• **EXERCISE DESCRIPTION**
Would you please transcribe, exactly as written, the lines of the entries below starting at the one that holds "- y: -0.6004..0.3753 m" and ending at the one that holds "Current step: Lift", both included?

• **SOURCE MATERIAL**
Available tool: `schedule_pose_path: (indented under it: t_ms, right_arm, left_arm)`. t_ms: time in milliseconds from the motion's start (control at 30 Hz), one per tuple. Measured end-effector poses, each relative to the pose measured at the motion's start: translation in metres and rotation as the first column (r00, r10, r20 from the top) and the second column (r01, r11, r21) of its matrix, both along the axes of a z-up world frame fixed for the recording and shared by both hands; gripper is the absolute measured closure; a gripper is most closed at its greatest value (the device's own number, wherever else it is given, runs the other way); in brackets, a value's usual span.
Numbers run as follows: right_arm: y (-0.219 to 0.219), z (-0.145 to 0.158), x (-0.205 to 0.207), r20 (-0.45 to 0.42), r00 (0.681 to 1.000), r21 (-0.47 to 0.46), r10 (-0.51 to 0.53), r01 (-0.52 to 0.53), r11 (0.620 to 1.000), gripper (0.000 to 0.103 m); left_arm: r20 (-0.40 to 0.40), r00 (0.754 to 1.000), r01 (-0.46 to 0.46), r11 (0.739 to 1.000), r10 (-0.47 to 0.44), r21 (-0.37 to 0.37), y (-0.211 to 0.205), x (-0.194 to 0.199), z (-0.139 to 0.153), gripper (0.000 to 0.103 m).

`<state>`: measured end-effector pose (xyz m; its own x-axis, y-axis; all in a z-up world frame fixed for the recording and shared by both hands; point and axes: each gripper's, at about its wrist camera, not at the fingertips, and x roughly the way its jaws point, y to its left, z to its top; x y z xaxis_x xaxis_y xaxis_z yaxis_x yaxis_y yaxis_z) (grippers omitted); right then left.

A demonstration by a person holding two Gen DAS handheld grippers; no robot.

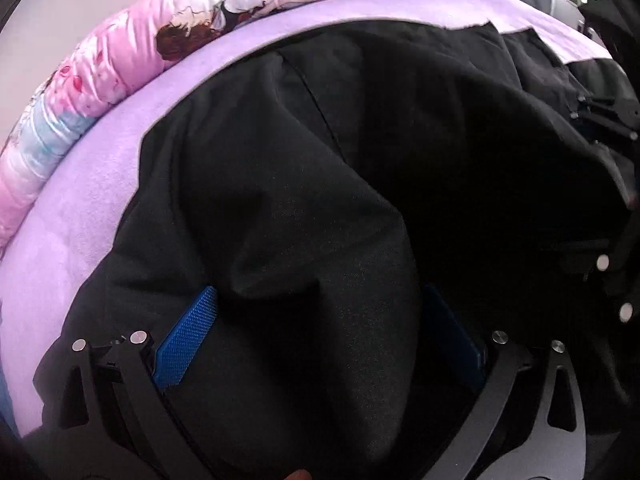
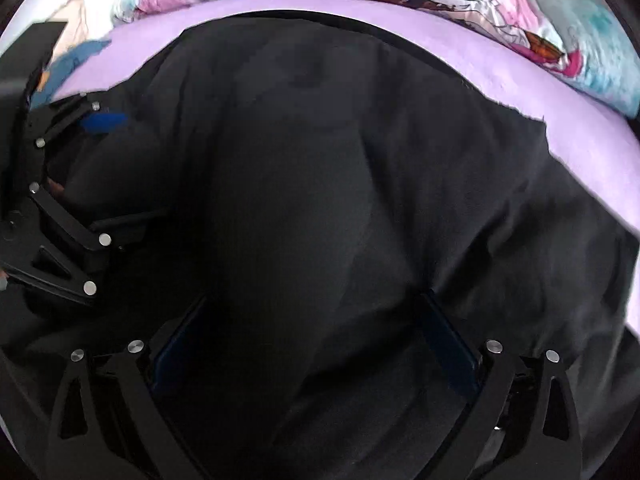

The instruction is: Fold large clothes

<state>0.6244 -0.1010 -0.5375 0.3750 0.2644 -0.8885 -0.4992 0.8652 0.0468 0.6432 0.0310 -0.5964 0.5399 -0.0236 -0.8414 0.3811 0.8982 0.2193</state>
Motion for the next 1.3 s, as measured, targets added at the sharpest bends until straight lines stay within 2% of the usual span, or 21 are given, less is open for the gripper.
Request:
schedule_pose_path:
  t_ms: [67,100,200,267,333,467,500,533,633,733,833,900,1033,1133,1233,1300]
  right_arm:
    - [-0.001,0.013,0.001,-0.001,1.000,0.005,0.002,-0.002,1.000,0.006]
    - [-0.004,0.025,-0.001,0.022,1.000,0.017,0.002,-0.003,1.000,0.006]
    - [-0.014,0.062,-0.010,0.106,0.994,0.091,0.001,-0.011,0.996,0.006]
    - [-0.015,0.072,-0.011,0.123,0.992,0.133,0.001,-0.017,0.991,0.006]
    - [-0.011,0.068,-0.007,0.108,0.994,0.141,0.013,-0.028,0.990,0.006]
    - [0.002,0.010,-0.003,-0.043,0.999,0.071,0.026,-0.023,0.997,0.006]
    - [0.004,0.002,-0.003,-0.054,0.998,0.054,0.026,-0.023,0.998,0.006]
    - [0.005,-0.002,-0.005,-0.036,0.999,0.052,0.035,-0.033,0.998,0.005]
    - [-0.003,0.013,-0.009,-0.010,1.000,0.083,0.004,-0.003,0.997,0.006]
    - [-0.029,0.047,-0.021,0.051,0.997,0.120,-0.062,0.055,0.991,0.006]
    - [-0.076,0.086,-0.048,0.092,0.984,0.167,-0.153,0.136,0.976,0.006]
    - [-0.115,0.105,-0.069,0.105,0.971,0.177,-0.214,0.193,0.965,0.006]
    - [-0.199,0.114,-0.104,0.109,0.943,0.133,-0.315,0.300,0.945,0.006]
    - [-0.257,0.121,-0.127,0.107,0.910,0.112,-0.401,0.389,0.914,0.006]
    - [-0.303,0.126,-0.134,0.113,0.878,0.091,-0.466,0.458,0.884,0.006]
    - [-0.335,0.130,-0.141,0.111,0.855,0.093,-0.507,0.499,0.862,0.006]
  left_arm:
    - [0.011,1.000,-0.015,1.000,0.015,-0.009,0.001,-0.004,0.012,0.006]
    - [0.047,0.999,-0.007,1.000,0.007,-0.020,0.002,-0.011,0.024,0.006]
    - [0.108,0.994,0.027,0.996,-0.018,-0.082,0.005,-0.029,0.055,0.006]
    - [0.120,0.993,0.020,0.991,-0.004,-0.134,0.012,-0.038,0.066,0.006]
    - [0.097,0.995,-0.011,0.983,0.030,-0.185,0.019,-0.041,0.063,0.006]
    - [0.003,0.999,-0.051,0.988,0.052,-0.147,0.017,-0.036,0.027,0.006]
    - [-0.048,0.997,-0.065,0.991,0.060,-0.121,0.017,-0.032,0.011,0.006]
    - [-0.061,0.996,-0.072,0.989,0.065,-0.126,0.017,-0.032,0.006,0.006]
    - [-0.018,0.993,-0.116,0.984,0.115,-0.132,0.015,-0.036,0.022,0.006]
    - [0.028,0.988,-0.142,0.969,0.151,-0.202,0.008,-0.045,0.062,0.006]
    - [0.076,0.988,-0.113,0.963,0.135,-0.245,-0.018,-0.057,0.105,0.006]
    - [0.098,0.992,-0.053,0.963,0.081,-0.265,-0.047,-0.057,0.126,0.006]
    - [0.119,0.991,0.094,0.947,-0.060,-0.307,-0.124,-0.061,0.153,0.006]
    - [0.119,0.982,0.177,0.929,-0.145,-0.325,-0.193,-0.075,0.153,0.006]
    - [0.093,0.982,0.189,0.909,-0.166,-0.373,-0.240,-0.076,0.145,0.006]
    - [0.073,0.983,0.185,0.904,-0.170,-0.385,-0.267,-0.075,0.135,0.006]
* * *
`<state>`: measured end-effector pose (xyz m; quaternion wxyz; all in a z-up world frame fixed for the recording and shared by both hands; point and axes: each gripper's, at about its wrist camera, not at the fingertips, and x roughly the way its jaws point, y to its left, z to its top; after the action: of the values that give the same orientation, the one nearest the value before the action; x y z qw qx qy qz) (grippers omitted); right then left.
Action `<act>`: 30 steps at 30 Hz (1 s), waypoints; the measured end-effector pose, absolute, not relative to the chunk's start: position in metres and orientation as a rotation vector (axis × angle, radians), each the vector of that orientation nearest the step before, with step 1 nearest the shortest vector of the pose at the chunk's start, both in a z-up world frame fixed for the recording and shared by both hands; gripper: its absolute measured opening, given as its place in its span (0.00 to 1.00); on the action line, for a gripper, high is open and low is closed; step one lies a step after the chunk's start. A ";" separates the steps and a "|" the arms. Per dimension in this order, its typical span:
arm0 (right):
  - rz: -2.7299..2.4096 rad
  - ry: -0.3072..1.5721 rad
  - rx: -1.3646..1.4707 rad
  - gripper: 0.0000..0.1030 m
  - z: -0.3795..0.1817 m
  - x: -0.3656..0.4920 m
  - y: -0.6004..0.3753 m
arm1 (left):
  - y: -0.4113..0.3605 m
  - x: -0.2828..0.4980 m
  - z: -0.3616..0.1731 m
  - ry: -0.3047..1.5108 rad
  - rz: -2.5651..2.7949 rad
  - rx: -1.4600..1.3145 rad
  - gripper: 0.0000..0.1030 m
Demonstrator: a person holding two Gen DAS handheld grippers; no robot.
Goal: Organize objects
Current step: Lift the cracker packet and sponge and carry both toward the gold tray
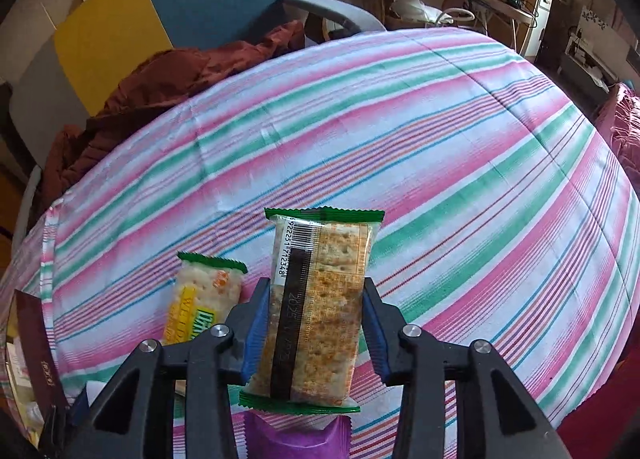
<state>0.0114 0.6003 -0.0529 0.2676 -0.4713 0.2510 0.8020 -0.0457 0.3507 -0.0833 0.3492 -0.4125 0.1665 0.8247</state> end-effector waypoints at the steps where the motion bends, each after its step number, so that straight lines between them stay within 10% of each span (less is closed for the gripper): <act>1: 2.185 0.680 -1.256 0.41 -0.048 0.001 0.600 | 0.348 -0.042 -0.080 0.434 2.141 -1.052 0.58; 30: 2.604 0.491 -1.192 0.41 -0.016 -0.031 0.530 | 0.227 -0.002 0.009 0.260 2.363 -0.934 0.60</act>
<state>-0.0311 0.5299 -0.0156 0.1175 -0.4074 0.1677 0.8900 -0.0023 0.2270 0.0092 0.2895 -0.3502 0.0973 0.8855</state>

• **EXERCISE ANSWER**
  - y: -0.6004..0.3753 m
arm1 (left):
  - y: -0.4113..0.3605 m
  - x: -0.2828..0.4980 m
  - z: -0.3616..0.1731 m
  - ry: -0.3047..1.5108 rad
  - rz: -2.5651..2.7949 rad
  - rx: -1.4600..1.3145 rad
  - gripper: 0.0000..0.1030 m
Demonstrator: a person holding two Gen DAS handheld grippers; no robot.
Goal: Organize objects
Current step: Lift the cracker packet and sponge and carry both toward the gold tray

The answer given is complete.